I've noticed a certain trend in my non-fiction...I mostly read about eating disorders and animals. I will read some memoirs but they have to be pretty good or I get bored quickly. I love a book that will make me laugh so the new book by Jim Gaffigan (my favorite comedian) was an obvious choice as well as BossyPants by Tina Fey. I also like the occasional random non-fiction thrown in there but I usually ready about murder or anything YA. I can't help it.

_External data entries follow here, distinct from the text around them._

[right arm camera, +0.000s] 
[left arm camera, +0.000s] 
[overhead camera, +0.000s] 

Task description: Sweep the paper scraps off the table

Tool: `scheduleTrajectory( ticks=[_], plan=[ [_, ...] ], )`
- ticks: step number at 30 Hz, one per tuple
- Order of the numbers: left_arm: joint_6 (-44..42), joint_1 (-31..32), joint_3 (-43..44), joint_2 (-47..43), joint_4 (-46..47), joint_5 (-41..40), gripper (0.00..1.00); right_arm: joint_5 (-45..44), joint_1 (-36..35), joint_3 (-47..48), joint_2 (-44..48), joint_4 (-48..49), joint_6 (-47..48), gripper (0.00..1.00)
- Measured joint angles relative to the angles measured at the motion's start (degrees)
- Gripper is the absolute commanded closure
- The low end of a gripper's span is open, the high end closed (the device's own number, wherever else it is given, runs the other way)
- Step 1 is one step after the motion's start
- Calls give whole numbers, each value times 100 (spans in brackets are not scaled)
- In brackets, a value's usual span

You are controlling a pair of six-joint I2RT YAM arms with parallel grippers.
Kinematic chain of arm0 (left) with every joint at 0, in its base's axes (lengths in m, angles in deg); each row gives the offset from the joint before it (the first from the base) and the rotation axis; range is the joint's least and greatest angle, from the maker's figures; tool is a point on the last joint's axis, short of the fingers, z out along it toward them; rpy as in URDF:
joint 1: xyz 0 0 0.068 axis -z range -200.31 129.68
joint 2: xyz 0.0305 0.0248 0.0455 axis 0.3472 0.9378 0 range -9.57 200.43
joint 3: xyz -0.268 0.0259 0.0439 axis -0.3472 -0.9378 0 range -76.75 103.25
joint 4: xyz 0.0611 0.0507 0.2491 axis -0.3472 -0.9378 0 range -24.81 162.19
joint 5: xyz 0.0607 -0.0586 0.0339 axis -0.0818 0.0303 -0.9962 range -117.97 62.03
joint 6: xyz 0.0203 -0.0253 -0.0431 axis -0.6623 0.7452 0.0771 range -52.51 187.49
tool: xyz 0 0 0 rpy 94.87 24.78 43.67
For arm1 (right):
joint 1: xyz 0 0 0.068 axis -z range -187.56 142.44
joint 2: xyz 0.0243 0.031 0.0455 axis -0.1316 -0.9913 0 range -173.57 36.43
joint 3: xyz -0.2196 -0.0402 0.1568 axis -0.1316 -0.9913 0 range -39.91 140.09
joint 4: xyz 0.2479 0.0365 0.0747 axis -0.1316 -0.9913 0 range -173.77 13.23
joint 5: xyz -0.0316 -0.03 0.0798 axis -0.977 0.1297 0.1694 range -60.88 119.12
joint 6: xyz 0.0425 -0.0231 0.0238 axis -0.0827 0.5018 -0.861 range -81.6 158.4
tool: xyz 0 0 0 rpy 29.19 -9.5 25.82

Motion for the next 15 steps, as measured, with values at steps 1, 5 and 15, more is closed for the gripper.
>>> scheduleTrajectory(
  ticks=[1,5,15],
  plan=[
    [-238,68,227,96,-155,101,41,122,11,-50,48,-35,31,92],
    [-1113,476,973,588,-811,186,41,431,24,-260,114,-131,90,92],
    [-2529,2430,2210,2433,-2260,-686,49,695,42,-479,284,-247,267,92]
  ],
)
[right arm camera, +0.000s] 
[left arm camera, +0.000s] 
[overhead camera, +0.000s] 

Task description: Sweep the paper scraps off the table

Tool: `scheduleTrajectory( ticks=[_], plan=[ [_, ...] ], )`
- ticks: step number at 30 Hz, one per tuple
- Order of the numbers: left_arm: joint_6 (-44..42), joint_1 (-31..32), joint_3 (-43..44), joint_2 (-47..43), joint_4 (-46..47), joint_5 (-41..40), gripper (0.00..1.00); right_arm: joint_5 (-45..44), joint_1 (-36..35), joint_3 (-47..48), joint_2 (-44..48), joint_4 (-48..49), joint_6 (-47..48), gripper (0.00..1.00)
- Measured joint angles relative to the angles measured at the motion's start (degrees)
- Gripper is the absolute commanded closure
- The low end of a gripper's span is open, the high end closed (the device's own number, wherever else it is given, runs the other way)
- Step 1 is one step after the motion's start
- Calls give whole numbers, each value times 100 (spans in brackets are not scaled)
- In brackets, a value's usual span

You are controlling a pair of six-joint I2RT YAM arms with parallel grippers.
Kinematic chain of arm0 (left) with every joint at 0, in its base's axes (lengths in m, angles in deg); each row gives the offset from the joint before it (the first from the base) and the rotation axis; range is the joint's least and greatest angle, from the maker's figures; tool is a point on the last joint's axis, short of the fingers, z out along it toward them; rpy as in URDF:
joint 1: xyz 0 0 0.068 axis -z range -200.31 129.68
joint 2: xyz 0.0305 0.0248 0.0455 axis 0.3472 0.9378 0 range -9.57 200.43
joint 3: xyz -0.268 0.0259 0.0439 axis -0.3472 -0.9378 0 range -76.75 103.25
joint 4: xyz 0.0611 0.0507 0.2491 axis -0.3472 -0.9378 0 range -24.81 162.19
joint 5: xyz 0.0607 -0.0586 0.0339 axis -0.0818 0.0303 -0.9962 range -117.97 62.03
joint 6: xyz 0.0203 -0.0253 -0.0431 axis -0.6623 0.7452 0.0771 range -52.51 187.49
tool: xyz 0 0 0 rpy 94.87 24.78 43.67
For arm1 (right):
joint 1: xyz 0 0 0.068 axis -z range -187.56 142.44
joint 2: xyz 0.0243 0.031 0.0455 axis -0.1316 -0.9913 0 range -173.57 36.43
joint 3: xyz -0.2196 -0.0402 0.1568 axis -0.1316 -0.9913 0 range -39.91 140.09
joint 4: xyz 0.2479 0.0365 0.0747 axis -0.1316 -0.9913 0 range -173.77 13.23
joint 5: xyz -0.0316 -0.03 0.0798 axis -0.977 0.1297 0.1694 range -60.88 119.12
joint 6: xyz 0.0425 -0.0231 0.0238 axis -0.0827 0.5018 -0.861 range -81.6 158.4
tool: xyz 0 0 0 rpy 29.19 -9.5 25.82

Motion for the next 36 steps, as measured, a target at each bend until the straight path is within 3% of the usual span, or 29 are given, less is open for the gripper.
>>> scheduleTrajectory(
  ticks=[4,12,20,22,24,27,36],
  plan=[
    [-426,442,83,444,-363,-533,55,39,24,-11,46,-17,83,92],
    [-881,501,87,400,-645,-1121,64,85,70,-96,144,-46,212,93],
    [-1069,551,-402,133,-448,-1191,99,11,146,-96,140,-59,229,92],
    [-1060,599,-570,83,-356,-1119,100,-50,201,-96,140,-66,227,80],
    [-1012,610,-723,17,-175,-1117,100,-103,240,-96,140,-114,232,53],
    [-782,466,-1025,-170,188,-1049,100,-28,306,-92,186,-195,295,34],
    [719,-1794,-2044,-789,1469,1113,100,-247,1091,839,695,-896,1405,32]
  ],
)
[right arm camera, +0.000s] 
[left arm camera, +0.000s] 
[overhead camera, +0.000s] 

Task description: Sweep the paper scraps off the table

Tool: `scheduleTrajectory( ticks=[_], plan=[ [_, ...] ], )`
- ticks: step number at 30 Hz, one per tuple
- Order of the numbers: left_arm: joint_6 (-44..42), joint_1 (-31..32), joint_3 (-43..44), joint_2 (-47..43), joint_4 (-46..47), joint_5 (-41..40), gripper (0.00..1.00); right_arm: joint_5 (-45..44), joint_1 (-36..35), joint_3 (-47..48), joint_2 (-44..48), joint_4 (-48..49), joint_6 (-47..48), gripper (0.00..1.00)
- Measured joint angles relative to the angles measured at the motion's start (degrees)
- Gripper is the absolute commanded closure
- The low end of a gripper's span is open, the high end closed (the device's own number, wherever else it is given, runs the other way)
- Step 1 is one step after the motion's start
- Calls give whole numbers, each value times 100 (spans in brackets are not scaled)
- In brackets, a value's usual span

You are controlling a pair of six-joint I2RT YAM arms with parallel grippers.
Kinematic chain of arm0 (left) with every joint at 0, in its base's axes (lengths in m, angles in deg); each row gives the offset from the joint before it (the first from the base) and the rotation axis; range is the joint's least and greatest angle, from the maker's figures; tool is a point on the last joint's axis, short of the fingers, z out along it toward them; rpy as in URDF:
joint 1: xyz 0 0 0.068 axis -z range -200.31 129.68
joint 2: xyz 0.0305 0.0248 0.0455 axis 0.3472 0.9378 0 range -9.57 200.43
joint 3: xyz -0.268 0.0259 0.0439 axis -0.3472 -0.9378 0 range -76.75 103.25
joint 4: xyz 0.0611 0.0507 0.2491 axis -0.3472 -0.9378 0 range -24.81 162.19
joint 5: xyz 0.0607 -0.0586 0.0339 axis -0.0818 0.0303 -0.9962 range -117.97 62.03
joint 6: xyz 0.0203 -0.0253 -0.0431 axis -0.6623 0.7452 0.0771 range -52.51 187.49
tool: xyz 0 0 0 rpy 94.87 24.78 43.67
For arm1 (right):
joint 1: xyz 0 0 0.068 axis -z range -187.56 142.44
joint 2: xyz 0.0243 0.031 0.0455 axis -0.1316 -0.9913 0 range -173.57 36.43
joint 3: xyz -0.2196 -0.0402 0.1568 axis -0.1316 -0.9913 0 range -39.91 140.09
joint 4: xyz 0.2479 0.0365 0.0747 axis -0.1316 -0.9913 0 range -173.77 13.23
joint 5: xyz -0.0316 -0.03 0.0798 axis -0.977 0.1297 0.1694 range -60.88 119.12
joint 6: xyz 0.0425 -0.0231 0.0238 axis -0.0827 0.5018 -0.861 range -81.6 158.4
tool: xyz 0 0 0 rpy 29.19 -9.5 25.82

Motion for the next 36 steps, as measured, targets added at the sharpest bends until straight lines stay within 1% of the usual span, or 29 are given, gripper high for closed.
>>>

Best line of the book. "Remember when Kate Moss said, ‘Nothing tastes as good as skinny feels’? She’s wrong: chocolate does." This is said as Emma Woolf walks down the street unwrapping a kitkat, the first chocolate she has eaten in over 10 years. 

I thought this book was great. I loved how honest the author was in her struggle and she just seemed so real. I will say she also has some pretty strong views on things and isn't shy to let you know them. I didn't like her view on suicide because it seemed skewed and actually a bit juvenile. Her thoughts were that suicide is selfish and I used to think that growing up but as I got older I realized it isn't that way for those who suffer severe depression or suicidal thoughts. I have a very close relationship with a couple people with suicidal tendencies and I definitely have a different view, including my own bout of depression while growing up. Senior year in high school was really hard for me because of depression so I am not one to judge others on their demons.

Back to the eating disorder part. Emma Woolf brings up some good points. Doctors and even family members have the main goal of trying to get the sufferer to their "goal" weight that is healthy for them but there isn't always a lot of therapy for the mental side of the problem. Once your at a higher weight it can seem like everyone is thinking, "Oh well you're fine now. No big deal just eat." Well it's not that easy.

I thought it was brave of the author to write a column while she was struggling with overcoming anorexia and letting her audience kind of follow her progress. That is also a scary decision and for the less brave might have even set them back quite a bit in their recovery.

I think the most heart-wrenching part was reading her struggle to stop over controlling her food and body so that she could have a baby. For some reason when people can't have children or get pregnant and have miscarriages it makes ME emotional, as though I am suffering right along with them. I don't have children nor do I want them right now. I do not have a stable enough life for kids, my cat is plenty yet these aspects of stories really get me. It might be because I would love to have children someday or because I know people who struggle but it goes right for the heart.

If you like to read about eating disorders for whatever reason, you should definitely pick this one up. It might just give you a different view on things. I give this one 4 stars.